Directions for this task -> Set out the listing word for word. End with the line that contains "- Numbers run".

Record excerpts ->
★ ★ ★ ★ ★ ★ ★

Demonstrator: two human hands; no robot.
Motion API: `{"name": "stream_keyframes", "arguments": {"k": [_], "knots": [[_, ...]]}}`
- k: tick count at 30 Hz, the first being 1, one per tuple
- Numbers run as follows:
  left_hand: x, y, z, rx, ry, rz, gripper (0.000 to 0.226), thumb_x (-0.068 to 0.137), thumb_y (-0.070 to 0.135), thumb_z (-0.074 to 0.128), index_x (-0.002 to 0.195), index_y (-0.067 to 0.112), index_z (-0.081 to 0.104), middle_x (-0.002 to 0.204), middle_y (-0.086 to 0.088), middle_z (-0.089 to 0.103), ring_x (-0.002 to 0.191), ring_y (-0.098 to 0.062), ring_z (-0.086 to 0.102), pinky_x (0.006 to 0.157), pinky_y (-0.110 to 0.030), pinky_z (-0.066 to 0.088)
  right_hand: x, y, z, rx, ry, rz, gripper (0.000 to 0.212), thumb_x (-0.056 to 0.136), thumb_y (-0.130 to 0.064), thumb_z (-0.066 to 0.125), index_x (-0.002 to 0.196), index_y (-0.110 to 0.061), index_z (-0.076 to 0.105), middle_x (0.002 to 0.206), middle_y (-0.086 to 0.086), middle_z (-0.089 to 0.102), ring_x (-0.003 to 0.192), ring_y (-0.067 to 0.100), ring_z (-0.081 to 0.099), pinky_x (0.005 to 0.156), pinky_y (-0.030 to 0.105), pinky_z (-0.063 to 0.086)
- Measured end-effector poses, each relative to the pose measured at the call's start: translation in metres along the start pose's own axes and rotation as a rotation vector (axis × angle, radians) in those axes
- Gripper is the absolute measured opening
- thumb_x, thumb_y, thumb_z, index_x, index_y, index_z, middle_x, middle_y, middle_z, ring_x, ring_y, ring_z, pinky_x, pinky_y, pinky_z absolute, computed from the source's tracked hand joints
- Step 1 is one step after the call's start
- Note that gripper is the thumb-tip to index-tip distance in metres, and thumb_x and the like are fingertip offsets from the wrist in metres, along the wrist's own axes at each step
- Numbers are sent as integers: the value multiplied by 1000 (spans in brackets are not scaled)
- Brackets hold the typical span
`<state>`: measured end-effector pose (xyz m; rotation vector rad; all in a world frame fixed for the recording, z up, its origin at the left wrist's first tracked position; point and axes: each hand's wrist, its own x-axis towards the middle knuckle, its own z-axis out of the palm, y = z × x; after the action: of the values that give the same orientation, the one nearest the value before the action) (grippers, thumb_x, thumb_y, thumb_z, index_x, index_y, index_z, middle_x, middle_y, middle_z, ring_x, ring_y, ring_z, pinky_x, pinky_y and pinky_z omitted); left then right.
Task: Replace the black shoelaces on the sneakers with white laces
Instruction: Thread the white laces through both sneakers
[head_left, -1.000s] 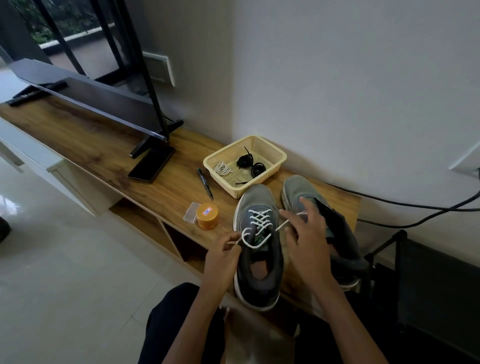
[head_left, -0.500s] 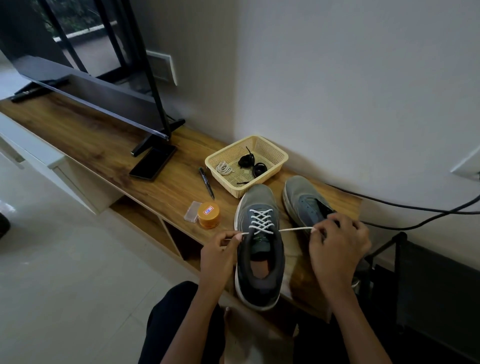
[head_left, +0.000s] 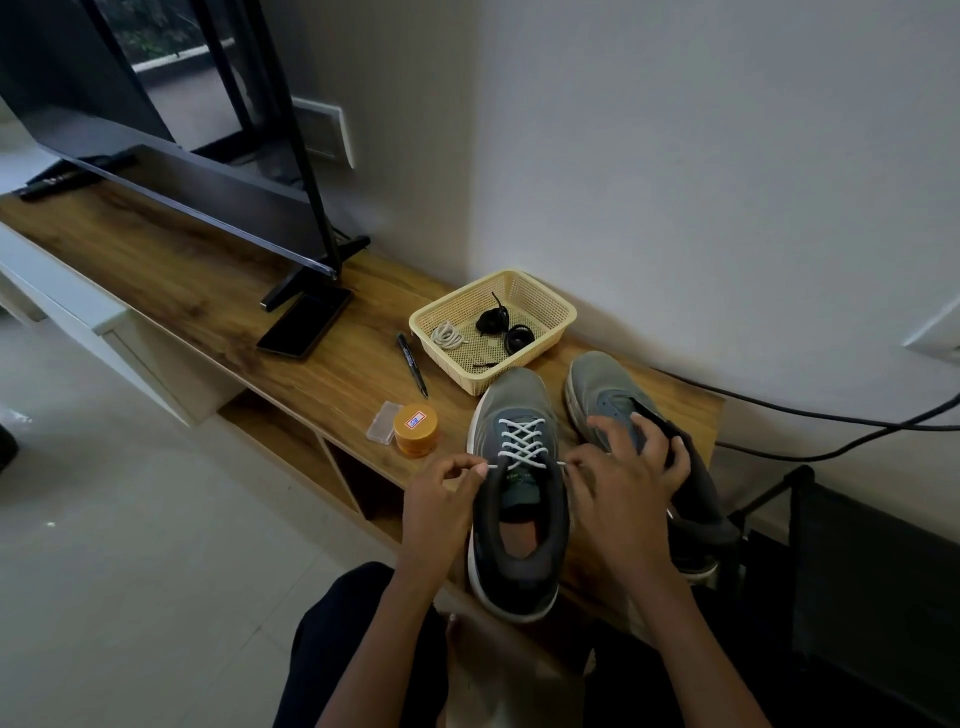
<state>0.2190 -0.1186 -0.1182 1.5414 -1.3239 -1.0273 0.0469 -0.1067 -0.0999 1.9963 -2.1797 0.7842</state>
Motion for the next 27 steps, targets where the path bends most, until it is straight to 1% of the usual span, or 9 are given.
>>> {"name": "stream_keyframes", "arguments": {"k": [3,7,10,12,15,19,22,25,27], "knots": [[0,-1,1,33,35,0,14,90,22,60,82,33,60,94,10,62,92,-4,56,85,-23,44,-2,3,-3,0,36,22,7,77,-16,69,70,-19,70,109,2,63,119,30,32,101,66,17],[0,-2,0,53,45,-1,16,91,25,59,81,37,58,92,14,62,92,-3,56,90,-37,46,-4,2,-3,-21,47,32,20,80,-25,54,71,-19,71,105,-1,65,116,27,36,104,57,13],[-1,-1,-2,49,18,14,14,90,25,60,82,36,59,90,14,64,89,-1,57,87,-30,45,-4,1,-6,-20,69,-19,28,84,-30,47,74,-20,71,92,-4,67,109,22,41,105,51,11],[-1,0,-5,47,23,14,11,88,25,63,82,34,60,83,12,65,82,-2,59,80,-26,45,-3,1,-9,18,93,-62,8,80,-20,66,73,-20,69,77,-5,67,98,21,51,105,52,11],[-5,4,-16,35,24,-1,8,88,26,63,84,32,61,80,11,64,78,-6,60,73,-23,46,-2,1,-15,48,37,-43,14,68,-10,80,69,-19,69,67,-6,66,82,24,59,103,54,15],[-18,18,-39,27,75,45,10,89,23,62,87,33,61,86,13,63,81,0,57,71,-16,41,-2,-3,-38,127,-31,17,14,71,-11,78,71,-21,69,68,-14,61,88,22,56,104,52,15],[-31,36,-54,8,126,134,14,88,21,63,87,34,62,88,15,64,85,4,57,72,-10,40,-2,-5,-62,297,-135,102,11,79,-15,72,75,-26,69,70,-26,49,97,16,50,106,39,11],[-45,60,-59,-20,85,312,16,87,13,64,87,30,66,88,16,67,88,8,59,75,-4,42,-5,-10,-85,535,-188,81,25,79,-13,72,72,-36,64,76,-24,59,85,-1,50,99,35,33],[-50,70,-55,-6,-7,391,12,87,13,63,92,22,69,91,13,67,90,6,60,77,-6,42,-7,-17,-98,695,-217,60,22,79,-6,71,76,-27,69,79,-10,65,80,-8,53,79,8,39]]}}
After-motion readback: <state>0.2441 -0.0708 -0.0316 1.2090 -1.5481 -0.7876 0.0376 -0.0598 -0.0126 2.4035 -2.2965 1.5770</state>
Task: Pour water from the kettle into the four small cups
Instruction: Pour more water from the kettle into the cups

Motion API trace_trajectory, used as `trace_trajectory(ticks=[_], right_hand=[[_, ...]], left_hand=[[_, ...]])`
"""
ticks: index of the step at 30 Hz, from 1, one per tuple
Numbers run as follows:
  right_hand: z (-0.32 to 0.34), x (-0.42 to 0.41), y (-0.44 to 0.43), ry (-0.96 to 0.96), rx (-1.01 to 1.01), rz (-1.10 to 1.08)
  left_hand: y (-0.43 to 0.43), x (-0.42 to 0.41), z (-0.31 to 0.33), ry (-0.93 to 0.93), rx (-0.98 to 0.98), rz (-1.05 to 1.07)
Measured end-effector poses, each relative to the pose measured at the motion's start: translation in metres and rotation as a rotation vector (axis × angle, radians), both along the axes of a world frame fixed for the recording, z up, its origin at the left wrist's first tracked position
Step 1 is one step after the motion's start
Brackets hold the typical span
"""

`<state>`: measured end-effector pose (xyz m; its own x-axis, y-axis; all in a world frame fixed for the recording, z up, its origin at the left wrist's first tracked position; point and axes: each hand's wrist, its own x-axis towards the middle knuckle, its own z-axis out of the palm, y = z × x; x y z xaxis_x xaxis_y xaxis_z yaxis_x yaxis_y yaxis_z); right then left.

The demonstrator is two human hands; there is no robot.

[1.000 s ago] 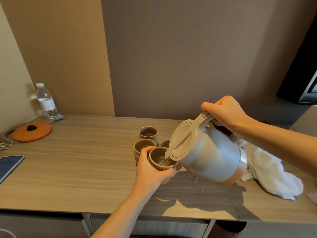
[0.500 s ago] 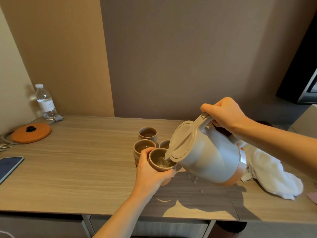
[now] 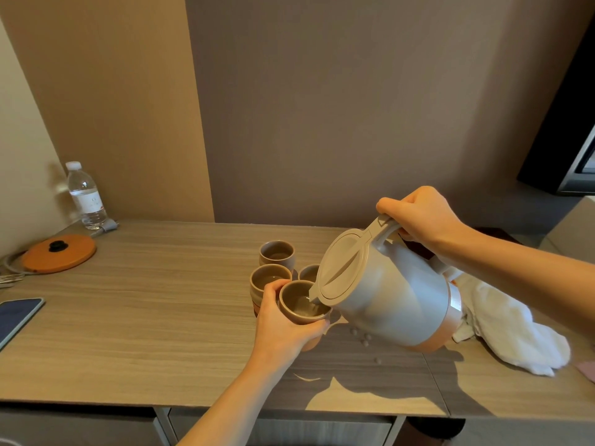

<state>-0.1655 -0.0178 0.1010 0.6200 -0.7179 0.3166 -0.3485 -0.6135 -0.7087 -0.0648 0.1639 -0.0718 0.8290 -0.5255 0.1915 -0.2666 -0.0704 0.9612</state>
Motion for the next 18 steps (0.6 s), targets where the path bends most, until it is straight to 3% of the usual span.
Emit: trace_trajectory(ticks=[11, 18], right_hand=[[-0.008, -0.007, -0.006, -0.052, 0.070, 0.029], [-0.016, -0.024, -0.009, -0.192, 0.264, 0.040]], left_hand=[[-0.002, -0.004, 0.000, 0.003, 0.032, 0.027], [-0.002, -0.006, 0.006, -0.006, 0.032, 0.062]])
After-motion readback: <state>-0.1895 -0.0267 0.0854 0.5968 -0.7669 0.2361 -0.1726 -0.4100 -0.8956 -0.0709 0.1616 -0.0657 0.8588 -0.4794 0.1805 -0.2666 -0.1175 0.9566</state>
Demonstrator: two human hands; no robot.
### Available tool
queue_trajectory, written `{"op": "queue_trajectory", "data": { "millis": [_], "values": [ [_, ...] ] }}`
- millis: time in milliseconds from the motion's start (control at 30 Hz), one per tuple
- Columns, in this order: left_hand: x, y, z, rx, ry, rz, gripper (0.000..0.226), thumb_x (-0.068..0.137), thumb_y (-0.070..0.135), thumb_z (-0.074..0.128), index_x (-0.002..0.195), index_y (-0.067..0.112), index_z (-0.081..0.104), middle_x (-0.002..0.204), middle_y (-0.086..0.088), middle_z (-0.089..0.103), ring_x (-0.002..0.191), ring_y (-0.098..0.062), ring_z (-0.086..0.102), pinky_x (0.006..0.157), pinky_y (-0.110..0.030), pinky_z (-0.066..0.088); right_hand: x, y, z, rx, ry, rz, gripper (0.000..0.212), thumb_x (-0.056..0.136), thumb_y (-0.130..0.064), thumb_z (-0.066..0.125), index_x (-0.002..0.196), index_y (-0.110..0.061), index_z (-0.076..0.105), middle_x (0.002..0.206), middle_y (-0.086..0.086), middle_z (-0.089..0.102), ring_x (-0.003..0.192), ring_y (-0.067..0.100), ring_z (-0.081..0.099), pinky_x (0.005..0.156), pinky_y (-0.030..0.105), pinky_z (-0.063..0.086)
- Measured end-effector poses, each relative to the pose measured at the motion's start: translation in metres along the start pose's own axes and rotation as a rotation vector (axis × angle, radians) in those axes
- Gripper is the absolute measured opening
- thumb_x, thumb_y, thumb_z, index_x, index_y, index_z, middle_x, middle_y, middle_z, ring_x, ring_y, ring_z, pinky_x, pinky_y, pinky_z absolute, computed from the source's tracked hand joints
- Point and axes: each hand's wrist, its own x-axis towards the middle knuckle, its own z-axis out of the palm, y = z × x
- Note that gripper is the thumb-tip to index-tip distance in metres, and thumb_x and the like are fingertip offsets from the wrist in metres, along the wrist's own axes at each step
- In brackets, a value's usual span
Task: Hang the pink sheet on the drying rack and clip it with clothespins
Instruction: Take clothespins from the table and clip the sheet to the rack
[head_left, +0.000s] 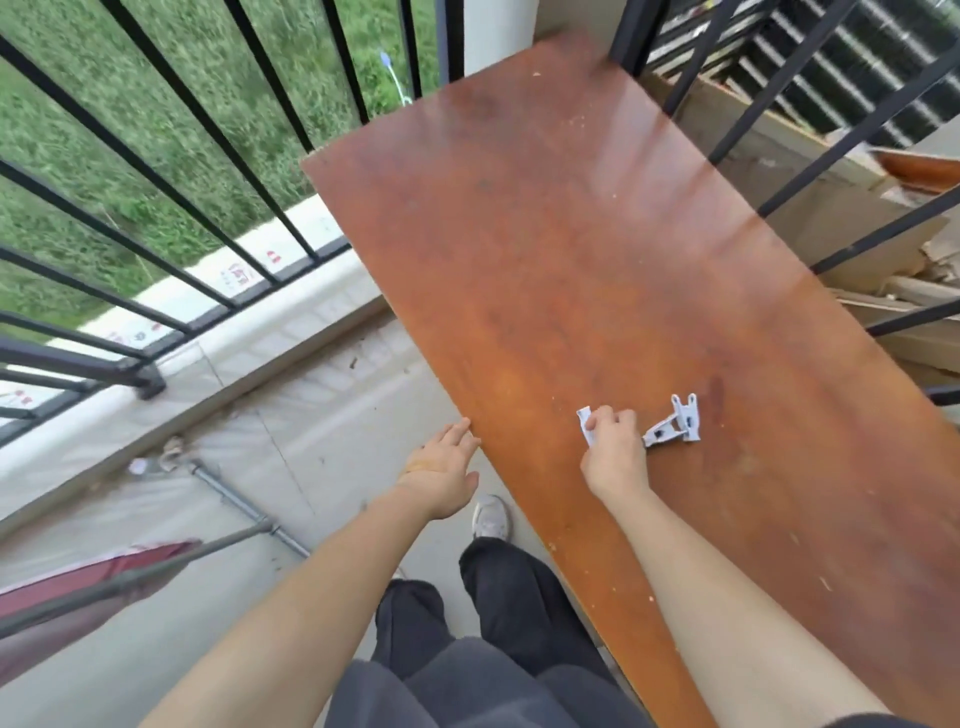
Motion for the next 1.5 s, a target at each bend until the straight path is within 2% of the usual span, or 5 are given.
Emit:
{"op": "queue_trajectory", "data": {
  "millis": [500, 633, 867, 1033, 1500],
  "values": [
    [-0.254, -0.175, -0.002, -0.479, 0.703, -0.699, 0.045, 0.093, 0.032, 0.054, 0.135, 0.018, 0.048, 0.140, -0.001, 0.044, 0.131, -0.022, 0.039, 0.106, -0.034, 0.032, -0.144, -0.266, 0.058, 0.325, -0.220, -0.548, 0.037, 0.090, -0.014, 0.063, 0.127, -0.019, 0.064, 0.122, 0.012, 0.061, 0.111, 0.029, 0.061, 0.097, 0.033, 0.045],
    [-0.328, -0.202, 0.005, -0.322, 0.754, -0.782, 0.044, 0.088, 0.030, 0.054, 0.131, 0.021, 0.050, 0.135, 0.002, 0.046, 0.130, -0.020, 0.038, 0.101, -0.035, 0.039, -0.190, -0.321, 0.084, 0.330, -0.300, -0.674, 0.033, 0.089, -0.024, 0.066, 0.121, -0.015, 0.066, 0.116, 0.008, 0.067, 0.110, 0.027, 0.061, 0.094, 0.033, 0.045],
    [-0.410, -0.273, -0.024, 0.394, 0.379, -0.835, 0.045, 0.092, 0.029, 0.040, 0.134, 0.013, 0.045, 0.150, -0.015, 0.029, 0.146, -0.031, 0.011, 0.113, -0.060, 0.005, -0.264, -0.381, 0.119, 0.215, -0.397, -0.974, 0.031, 0.086, -0.033, 0.069, 0.116, -0.024, 0.067, 0.106, 0.000, 0.062, 0.092, 0.016, 0.063, 0.086, 0.024, 0.045],
    [-0.418, -0.317, -0.073, 0.713, 0.180, -0.923, 0.034, 0.098, 0.016, 0.038, 0.129, 0.017, 0.052, 0.133, -0.012, 0.049, 0.134, -0.037, 0.031, 0.112, -0.066, 0.004, -0.282, -0.397, 0.135, 0.174, -0.393, -1.012, 0.039, 0.084, -0.040, 0.072, 0.119, -0.025, 0.065, 0.098, -0.005, 0.060, 0.082, 0.008, 0.058, 0.081, 0.019, 0.042],
    [-0.405, -0.340, -0.110, 0.385, -0.013, -0.966, 0.038, 0.091, 0.025, 0.053, 0.129, 0.026, 0.057, 0.135, 0.003, 0.056, 0.124, -0.025, 0.051, 0.098, -0.043, 0.033, -0.284, -0.432, 0.157, 0.112, -0.368, -1.077, 0.032, 0.082, -0.040, 0.073, 0.112, -0.027, 0.068, 0.099, -0.007, 0.057, 0.082, 0.005, 0.057, 0.078, 0.018, 0.041]
  ]
}}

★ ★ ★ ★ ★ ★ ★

Written response ->
Demonstrator: two human hands; no robot.
Motion API: `{"name": "stream_keyframes", "arguments": {"k": [_], "knots": [[_, ...]]}}`
- k: tick count at 30 Hz, the first being 1, one per tuple
- Numbers run as follows:

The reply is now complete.